Brief | Report how many lines in the entries below hold the word "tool". Your answer is that number alone.

Data shown Start Marker

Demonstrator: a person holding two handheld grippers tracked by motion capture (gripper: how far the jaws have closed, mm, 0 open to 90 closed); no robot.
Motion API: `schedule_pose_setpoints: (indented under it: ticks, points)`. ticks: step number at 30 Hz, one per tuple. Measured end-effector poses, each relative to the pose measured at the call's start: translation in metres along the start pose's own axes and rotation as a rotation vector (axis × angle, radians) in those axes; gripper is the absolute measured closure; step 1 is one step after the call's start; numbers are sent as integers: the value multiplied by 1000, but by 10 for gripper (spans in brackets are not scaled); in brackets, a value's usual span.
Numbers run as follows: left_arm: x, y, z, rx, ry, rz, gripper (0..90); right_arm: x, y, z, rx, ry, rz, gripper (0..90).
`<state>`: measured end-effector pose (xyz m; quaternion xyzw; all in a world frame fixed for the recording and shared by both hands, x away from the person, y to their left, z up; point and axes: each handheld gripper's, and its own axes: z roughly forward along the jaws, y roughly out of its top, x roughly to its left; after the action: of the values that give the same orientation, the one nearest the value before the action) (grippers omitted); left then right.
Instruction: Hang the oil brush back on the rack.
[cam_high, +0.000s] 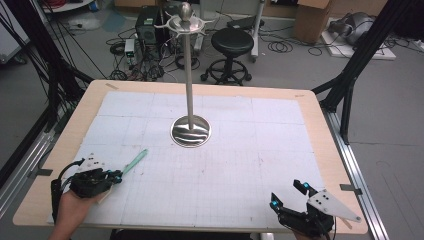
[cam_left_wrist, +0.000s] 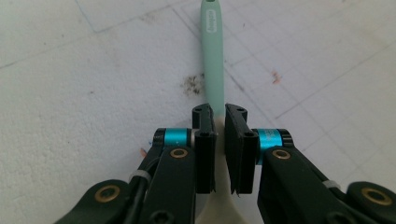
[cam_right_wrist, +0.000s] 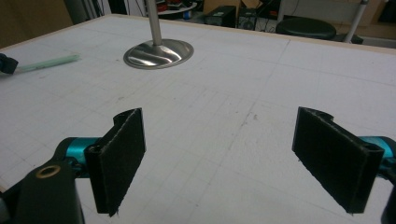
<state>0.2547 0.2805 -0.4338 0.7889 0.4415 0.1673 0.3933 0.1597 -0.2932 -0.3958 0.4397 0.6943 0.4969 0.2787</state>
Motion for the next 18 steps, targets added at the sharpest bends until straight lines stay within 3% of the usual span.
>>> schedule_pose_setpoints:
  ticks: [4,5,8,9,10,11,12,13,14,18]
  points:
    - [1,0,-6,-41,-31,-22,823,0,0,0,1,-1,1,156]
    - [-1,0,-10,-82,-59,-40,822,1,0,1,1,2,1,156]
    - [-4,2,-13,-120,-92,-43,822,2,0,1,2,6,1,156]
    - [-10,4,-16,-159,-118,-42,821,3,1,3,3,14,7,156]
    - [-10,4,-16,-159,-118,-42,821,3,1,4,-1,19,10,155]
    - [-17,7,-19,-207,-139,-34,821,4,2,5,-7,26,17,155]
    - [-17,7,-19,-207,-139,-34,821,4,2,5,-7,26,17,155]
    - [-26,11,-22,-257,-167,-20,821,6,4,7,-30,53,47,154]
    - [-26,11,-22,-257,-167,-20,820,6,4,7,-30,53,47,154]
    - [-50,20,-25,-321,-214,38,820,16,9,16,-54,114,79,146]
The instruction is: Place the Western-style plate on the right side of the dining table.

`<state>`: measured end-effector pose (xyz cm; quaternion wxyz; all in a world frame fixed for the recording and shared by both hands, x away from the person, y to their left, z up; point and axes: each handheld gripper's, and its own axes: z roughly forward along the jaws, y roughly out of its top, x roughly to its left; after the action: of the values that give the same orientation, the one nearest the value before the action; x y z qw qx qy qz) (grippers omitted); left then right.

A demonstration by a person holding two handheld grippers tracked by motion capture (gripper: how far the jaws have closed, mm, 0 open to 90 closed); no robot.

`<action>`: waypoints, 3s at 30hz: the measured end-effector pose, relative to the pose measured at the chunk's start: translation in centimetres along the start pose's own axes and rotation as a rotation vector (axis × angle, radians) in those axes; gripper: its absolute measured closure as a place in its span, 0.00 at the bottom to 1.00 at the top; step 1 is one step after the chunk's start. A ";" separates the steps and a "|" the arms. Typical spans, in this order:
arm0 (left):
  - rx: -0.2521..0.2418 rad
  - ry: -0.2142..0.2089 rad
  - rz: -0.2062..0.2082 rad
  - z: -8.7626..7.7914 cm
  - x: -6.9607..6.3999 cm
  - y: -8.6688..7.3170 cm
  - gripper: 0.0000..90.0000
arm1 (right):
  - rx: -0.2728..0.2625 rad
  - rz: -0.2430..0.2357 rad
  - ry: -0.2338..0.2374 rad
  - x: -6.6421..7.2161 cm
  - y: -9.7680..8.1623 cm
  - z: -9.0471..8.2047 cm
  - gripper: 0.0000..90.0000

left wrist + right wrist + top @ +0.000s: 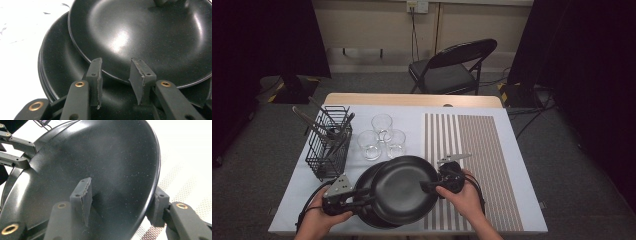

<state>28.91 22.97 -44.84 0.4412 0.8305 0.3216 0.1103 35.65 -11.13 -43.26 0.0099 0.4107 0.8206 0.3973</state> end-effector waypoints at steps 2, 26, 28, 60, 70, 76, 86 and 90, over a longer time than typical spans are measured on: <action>0.001 0.001 0.000 0.0 0.0 0.0 0.70 | 0.004 0.008 0.005 0.0 0.0 0.0 0.50; -0.007 -0.007 -0.010 0.1 0.1 -0.1 0.66 | 0.010 0.092 0.025 -0.2 0.0 0.2 0.55; -0.007 -0.007 -0.012 0.1 0.1 -0.1 0.66 | 0.008 0.109 0.032 -0.3 0.0 0.1 0.57; 0.003 -0.037 -0.046 -0.2 -0.1 0.5 0.25 | 0.038 0.387 0.095 0.2 3.7 -1.9 0.91; -0.017 -0.050 -0.064 -0.5 0.3 0.4 0.18 | 0.038 0.347 0.063 0.4 5.0 -2.1 0.91; -0.022 -0.051 -0.074 -0.5 0.5 0.5 0.18 | 0.028 0.346 0.050 0.1 5.3 -2.5 0.90; -0.023 -0.067 -0.062 0.0 0.6 1.0 0.18 | 0.007 0.385 0.046 -0.4 6.1 -3.6 0.90; -0.024 -0.081 -0.062 0.2 0.6 1.3 0.18 | -0.002 0.373 0.032 -0.3 6.5 -4.2 0.90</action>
<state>30.04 22.73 -43.99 0.4668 0.8186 0.3280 0.0667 38.73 -11.74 -36.15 -0.0767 0.5492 0.7299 0.3997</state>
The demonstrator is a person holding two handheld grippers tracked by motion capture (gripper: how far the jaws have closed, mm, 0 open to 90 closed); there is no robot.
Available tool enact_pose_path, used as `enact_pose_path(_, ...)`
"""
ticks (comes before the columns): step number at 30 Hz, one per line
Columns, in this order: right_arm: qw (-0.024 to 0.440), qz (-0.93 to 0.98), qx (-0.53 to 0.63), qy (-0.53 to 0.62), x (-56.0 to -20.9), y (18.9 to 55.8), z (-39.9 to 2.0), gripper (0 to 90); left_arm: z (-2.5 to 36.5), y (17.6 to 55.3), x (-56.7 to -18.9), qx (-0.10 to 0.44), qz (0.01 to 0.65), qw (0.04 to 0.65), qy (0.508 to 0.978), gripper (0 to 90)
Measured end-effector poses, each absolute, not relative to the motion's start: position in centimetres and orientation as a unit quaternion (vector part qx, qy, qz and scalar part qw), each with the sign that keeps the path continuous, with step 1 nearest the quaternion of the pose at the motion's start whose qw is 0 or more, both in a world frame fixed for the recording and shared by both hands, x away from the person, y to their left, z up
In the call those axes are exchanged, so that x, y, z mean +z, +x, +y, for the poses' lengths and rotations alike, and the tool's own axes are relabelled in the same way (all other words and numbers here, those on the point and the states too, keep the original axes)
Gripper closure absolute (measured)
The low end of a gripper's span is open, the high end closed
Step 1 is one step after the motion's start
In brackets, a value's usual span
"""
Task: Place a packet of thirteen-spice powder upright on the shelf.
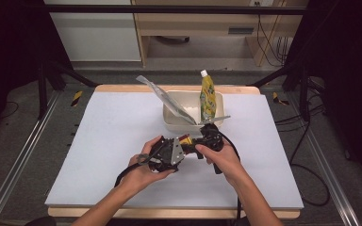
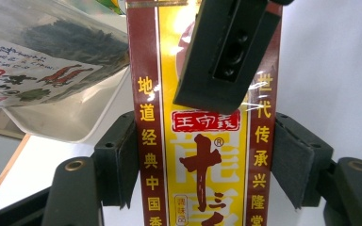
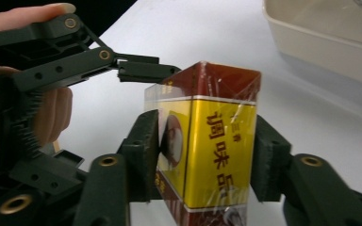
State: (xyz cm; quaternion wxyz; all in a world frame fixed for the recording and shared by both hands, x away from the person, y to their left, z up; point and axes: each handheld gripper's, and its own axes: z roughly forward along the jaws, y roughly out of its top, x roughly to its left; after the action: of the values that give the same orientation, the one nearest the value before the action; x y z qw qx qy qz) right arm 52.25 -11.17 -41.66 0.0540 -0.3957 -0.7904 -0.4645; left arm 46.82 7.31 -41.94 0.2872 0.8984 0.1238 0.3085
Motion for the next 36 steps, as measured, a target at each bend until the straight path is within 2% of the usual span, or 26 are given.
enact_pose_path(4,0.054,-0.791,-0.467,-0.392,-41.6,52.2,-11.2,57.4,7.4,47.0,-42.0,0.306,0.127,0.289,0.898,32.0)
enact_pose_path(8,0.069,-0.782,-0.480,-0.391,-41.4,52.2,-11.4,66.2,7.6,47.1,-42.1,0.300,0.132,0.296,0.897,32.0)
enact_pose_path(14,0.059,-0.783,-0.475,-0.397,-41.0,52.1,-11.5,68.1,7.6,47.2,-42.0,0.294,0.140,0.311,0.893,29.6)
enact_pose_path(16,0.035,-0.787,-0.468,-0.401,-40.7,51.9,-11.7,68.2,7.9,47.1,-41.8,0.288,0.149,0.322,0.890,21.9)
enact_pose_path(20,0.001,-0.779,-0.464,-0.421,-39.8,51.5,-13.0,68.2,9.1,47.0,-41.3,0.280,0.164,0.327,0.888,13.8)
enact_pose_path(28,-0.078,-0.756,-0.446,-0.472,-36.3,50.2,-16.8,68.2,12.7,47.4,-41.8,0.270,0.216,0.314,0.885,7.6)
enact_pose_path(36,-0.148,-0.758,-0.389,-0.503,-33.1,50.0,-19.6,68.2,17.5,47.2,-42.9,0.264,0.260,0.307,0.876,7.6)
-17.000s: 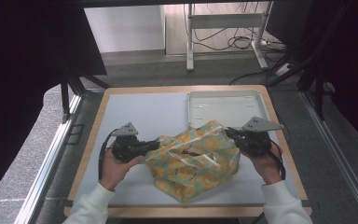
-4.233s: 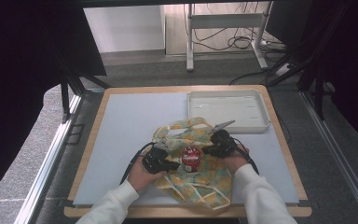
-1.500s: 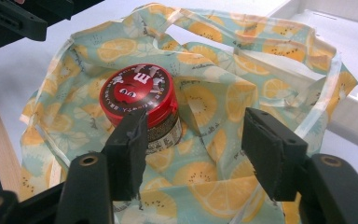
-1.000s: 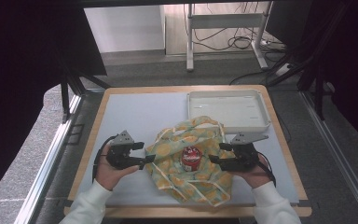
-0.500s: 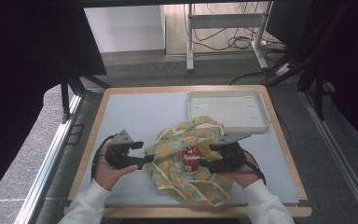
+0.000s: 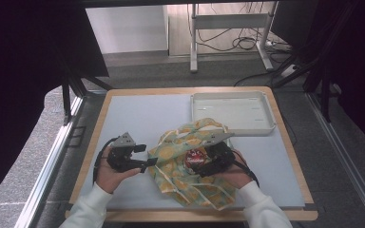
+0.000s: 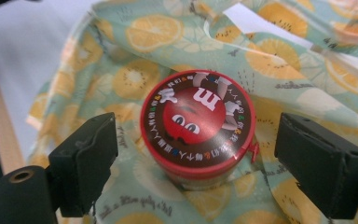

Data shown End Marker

Exercise solution | 2